| Sensors | |
| Speech Discrimination in Real-World Group Communication Using Audio-Motion Multimodal Sensing | |
| Yoshihiro Miyake1  Tamio Nakano2  Takayuki Nozawa3  Mizuki Uchiyama4  Keigo Honda4  | |
| [1] Department of Computer Science, Tokyo Institute of Technology, Yokohama 226-8502, Japan;Institute for Liberal Arts, Tokyo Institute of Technology, Tokyo 152-8550, Japan;Research Institute for the Earth Inclusive Sensing, Tokyo Institute of Technology, Tokyo 152-8550, Japan;School of Computing, Tokyo Institute of Technology, Yokohama 226-8502, Japan; | |
| 关键词: speech discrimination; group communication; physical motion; multimodal sensing; sensor fusion; smartphone; | |
| DOI : 10.3390/s20102948 | |
| 来源: DOAJ | |
【 摘 要 】
Speech discrimination that determines whether a participant is speaking at a given moment is essential in investigating human verbal communication.
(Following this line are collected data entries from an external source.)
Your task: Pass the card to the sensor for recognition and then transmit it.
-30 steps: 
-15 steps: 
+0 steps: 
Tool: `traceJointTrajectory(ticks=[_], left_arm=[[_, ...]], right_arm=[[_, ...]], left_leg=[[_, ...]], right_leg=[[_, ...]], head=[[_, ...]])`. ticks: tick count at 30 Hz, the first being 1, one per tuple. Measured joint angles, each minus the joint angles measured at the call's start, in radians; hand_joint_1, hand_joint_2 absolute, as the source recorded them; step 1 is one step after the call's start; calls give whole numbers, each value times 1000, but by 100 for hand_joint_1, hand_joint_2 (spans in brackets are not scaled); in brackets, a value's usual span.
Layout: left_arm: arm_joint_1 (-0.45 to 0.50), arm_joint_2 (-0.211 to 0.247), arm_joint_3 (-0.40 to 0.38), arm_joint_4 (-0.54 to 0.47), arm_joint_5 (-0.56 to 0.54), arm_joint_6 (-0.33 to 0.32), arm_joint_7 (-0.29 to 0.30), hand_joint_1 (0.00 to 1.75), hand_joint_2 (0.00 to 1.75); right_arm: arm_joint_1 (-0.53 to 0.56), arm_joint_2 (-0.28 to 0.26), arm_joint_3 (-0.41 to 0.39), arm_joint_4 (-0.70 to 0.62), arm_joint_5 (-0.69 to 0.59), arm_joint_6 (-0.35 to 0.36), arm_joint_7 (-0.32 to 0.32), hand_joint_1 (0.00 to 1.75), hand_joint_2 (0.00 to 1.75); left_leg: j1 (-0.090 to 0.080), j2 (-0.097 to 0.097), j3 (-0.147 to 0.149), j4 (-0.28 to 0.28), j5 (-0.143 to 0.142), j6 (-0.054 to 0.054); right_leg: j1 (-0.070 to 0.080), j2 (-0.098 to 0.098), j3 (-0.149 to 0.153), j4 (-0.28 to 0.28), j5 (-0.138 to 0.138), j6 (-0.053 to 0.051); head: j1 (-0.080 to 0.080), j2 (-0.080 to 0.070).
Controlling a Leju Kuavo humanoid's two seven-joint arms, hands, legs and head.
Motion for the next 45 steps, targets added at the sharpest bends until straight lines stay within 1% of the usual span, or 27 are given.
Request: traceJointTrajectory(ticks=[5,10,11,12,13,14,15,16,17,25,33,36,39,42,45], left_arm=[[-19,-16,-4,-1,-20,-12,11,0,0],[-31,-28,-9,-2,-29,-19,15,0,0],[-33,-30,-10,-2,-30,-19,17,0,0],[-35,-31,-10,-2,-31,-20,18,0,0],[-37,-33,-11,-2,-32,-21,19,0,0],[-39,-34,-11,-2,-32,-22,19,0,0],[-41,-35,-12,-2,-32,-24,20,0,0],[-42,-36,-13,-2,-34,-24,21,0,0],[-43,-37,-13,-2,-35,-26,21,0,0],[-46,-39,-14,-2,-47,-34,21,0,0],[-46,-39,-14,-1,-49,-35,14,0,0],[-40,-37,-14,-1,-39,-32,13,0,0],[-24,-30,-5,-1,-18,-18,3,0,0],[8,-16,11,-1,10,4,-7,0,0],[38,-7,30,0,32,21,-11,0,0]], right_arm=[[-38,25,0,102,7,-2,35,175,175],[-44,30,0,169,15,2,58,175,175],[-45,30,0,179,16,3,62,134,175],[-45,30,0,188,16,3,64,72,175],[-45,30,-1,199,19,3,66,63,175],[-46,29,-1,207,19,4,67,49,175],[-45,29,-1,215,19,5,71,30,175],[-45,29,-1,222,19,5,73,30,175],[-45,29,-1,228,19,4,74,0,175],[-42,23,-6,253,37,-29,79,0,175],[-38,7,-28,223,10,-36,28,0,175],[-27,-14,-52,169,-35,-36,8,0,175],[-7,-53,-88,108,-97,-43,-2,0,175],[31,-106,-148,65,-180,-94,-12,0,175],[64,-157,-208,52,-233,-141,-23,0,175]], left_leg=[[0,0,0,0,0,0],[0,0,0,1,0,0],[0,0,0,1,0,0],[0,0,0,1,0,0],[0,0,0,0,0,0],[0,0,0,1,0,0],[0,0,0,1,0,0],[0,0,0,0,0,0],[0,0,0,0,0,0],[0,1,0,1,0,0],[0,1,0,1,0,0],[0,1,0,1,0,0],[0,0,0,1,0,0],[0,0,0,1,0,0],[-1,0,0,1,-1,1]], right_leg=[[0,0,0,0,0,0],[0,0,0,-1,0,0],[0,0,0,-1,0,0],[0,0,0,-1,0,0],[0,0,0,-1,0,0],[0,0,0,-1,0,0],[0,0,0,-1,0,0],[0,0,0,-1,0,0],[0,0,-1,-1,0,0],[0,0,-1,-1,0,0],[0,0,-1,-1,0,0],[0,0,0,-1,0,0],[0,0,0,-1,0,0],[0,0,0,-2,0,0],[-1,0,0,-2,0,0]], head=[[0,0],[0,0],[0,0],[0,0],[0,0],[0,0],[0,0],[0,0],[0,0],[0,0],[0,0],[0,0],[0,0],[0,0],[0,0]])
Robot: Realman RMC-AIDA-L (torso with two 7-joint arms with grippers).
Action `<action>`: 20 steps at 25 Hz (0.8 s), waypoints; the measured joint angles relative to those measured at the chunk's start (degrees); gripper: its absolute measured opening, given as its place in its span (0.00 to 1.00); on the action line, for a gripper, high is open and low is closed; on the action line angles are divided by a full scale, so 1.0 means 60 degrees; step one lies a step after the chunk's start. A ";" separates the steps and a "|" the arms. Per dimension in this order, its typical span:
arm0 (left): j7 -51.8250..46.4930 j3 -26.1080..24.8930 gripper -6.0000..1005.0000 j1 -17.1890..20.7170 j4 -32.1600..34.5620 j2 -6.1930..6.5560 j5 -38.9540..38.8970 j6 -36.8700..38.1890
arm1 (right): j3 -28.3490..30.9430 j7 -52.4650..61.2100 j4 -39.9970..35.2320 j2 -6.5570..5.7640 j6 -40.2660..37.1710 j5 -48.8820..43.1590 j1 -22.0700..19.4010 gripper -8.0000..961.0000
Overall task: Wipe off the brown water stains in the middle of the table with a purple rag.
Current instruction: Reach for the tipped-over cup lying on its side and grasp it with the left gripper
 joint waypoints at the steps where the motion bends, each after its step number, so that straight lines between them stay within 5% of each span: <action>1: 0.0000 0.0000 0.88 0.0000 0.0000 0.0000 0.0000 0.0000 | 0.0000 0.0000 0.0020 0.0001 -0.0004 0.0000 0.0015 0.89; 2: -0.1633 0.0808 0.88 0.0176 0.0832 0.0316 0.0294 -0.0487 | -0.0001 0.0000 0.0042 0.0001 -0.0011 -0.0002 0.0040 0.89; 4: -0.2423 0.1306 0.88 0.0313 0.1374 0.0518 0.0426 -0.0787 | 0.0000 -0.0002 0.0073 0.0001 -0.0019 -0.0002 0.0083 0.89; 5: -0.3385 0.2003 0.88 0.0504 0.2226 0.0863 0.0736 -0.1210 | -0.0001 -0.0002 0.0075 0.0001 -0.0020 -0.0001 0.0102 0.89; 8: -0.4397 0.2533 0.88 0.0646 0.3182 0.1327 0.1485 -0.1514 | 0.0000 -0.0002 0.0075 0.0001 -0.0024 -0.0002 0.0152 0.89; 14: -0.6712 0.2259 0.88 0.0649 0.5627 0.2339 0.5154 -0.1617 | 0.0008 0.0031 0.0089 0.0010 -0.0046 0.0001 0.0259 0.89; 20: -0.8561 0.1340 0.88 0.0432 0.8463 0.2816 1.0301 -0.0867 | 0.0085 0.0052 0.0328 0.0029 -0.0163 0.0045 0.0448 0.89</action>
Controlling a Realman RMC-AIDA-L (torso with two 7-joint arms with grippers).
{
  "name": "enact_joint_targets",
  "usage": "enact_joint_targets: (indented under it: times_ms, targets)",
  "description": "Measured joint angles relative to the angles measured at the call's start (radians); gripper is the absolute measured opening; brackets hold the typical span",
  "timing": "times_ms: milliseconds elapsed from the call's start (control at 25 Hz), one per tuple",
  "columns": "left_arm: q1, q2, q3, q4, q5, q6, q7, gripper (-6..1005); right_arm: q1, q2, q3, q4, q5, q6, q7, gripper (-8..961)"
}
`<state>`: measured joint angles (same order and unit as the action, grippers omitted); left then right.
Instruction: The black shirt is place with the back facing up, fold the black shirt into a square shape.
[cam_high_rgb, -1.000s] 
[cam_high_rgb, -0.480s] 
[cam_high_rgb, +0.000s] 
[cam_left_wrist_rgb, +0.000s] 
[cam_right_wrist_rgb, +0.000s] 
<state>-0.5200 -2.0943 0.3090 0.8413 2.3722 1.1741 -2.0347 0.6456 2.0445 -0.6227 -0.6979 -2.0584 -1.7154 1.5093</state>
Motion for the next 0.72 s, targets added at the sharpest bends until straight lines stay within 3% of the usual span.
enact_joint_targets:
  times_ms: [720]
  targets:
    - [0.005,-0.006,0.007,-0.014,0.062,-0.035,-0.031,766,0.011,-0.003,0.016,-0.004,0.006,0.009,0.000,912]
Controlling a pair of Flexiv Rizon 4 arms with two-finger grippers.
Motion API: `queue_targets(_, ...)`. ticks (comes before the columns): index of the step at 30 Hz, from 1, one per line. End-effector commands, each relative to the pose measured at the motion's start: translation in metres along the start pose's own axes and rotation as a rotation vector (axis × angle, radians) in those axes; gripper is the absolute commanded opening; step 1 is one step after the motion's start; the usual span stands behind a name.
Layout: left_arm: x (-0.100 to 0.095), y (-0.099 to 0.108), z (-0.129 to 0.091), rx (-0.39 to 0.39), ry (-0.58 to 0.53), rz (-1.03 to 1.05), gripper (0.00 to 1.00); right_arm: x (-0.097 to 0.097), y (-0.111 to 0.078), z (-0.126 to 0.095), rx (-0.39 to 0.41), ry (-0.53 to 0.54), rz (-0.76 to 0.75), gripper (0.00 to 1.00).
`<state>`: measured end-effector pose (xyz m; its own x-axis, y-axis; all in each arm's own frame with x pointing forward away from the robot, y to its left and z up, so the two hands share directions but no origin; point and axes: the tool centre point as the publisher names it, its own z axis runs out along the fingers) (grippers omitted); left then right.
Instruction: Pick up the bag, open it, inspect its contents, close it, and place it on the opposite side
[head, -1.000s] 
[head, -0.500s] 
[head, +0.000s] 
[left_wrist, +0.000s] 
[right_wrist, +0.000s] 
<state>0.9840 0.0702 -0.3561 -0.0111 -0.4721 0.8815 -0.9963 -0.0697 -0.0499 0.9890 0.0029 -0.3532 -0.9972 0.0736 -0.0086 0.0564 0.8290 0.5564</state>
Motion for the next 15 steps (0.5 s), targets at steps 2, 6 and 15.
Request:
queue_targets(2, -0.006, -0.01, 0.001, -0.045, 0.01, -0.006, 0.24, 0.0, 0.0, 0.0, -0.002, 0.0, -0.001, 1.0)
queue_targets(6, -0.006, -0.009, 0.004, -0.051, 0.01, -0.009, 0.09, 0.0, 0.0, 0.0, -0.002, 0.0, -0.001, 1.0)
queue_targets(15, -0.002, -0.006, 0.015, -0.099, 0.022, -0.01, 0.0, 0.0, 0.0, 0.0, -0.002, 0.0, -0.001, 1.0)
Specifically, in dynamic real-world situations where multiple people participate in, and form, groups in the same space, simultaneous speakers render speech discrimination that is solely based on audio sensing difficult. In this study, we focused on physical activity during speech, and hypothesized that combining audio and physical motion data acquired by wearable sensors can improve speech discrimination. Thus, utterance and physical activity data of students in a university participatory class were recorded, using smartphones worn around their neck. First, we tested the temporal relationship between manually identified utterances and physical motions and confirmed that physical activities in wide-frequency ranges co-occurred with utterances. Second, we trained and tested classifiers for each participant and found a higher performance with the audio-motion classifier (average accuracy 92.2%) than both the audio-only (80.4%) and motion-only (87.8%) classifiers. Finally, we tested inter-individual classification and obtained a higher performance with the audio-motion combined classifier (83.2%) than the audio-only (67.7%) and motion-only (71.9%) classifiers. These results show that audio-motion multimodal sensing using widely available smartphones can provide effective utterance discrimination in dynamic group communications.